Dharmesh Mehta, Vice President, Selling Partner Services

Amazon also points to its programs to work with businesses. For example, around 700,000 brands have reportedly now joined the brand protection program Brand Registry, an increase of around 40%  compared to the previous year. In contrast, the number of notices of infringements has fallen by around 25% – a development that the company puts down to its automated brand protection measures.

In contrast, the number of lawsuits and criminal proceedings triggered by Amazon’s Counterfeit Crimes Unit (CCU), which was founded in 2020, increased sharply by around 300%. In the EU, the US, the UK, and China, the company’s experts have sued or referred around 600 suspected fraudsters to authorities. Just recently, for example, Amazon, together with Swiss luxury goods manufacturer Cartier, filed suit in a U.S. court against a total of nine defendants allegedly involved in counterfeiting trade; among the defendants is apparently one influencer. He is accused of directing potential buyers of counterfeits to an Amazon store where the products were allegedly offered without obvious signs of trademark infringements.

In addition to reactive measures, Amazon is also taking a proactive approach to counterfeiting with its Project Zero program, which had previously also triggered widespread criticism.
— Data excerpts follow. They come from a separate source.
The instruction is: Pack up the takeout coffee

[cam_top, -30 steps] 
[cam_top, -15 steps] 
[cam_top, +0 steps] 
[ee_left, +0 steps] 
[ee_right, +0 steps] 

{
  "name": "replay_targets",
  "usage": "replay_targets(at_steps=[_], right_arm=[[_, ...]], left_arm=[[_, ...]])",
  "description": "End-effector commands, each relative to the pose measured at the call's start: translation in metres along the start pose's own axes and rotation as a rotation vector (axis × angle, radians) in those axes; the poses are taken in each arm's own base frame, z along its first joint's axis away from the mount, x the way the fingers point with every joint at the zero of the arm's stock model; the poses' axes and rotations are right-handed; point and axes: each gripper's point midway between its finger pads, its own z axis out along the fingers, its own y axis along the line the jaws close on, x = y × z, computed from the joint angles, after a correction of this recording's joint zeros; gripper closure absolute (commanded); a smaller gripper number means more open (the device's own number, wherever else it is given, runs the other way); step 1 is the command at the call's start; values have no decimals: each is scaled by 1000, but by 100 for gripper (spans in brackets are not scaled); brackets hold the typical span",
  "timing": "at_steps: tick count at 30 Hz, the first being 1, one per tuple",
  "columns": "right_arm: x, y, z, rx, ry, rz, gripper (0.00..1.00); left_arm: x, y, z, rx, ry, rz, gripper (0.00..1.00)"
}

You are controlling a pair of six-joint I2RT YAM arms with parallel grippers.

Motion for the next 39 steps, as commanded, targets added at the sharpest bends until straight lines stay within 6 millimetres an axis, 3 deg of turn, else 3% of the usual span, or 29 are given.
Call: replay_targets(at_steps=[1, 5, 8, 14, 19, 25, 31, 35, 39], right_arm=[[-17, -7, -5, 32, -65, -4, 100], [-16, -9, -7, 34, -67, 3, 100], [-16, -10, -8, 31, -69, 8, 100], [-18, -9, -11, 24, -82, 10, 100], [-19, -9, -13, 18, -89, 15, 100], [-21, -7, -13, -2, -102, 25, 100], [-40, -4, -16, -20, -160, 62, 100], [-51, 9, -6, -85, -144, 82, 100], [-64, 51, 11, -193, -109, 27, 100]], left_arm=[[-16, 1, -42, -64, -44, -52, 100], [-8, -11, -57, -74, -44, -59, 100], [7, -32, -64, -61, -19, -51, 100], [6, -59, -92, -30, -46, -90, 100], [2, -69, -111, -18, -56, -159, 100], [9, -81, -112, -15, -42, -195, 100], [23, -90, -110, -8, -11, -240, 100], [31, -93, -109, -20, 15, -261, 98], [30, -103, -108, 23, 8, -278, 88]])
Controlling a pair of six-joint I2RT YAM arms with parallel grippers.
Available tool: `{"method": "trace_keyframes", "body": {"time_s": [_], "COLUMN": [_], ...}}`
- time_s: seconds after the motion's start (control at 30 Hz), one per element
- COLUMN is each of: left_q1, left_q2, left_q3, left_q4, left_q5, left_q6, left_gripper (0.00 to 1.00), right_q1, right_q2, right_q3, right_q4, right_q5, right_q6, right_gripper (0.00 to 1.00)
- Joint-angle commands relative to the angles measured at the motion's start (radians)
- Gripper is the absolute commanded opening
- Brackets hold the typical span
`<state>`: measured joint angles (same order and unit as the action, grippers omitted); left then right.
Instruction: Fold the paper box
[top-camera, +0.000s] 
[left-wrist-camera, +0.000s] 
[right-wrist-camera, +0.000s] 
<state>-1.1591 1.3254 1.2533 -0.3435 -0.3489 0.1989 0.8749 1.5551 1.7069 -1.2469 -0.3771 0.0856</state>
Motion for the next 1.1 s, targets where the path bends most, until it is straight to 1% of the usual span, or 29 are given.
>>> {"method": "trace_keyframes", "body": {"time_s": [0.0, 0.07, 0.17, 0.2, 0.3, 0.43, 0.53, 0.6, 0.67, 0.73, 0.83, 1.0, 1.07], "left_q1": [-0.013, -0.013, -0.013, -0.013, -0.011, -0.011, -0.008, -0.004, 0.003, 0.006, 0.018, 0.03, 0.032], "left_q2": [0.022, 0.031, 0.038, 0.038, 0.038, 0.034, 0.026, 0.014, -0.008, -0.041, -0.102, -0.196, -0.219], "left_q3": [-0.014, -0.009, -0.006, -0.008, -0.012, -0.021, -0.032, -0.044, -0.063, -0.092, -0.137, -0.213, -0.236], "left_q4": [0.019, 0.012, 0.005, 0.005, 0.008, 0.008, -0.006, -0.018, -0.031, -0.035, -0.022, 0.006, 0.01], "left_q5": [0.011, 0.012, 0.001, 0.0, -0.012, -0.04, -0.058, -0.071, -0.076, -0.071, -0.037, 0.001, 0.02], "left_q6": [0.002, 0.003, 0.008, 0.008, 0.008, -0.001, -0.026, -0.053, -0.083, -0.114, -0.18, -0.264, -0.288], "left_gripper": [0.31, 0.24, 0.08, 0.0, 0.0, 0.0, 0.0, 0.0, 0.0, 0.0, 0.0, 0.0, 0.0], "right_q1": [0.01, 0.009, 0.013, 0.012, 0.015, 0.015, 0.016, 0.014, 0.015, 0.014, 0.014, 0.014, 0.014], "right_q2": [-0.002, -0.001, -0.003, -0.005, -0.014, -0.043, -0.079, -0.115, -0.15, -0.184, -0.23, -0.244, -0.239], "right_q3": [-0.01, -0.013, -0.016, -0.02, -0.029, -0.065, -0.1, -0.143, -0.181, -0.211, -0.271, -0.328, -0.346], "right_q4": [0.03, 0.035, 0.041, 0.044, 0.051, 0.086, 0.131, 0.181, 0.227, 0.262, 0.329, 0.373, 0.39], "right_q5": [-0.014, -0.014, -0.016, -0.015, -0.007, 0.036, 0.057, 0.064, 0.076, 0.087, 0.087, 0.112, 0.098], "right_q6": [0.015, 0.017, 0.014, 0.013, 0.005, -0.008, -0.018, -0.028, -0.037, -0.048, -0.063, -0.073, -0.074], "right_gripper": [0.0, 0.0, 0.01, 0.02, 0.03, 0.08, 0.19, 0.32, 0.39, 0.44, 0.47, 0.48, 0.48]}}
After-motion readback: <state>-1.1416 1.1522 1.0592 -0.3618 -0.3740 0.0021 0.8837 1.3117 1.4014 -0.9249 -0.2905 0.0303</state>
Project Zero uses machine learning and automated processes to identify and remove fraudulent offers, according to Amazon. “Among brands in Project Zero, for every one listing removed by a brand, Amazon’s automated protections proactively removed more than 1,000 suspected infringements,” the report says.

Despite ongoing criticism of Amazon, the company’s measures evidently also show effects: For example, the company’s European platforms were recently removed from the U.S. government’s Notorious Markets list. However, the U.S. company itself also feels there is a need for further action: “While we are proud of the progress we have made, we will not stop until we drive counterfeits to zero in our store”, says Mehta.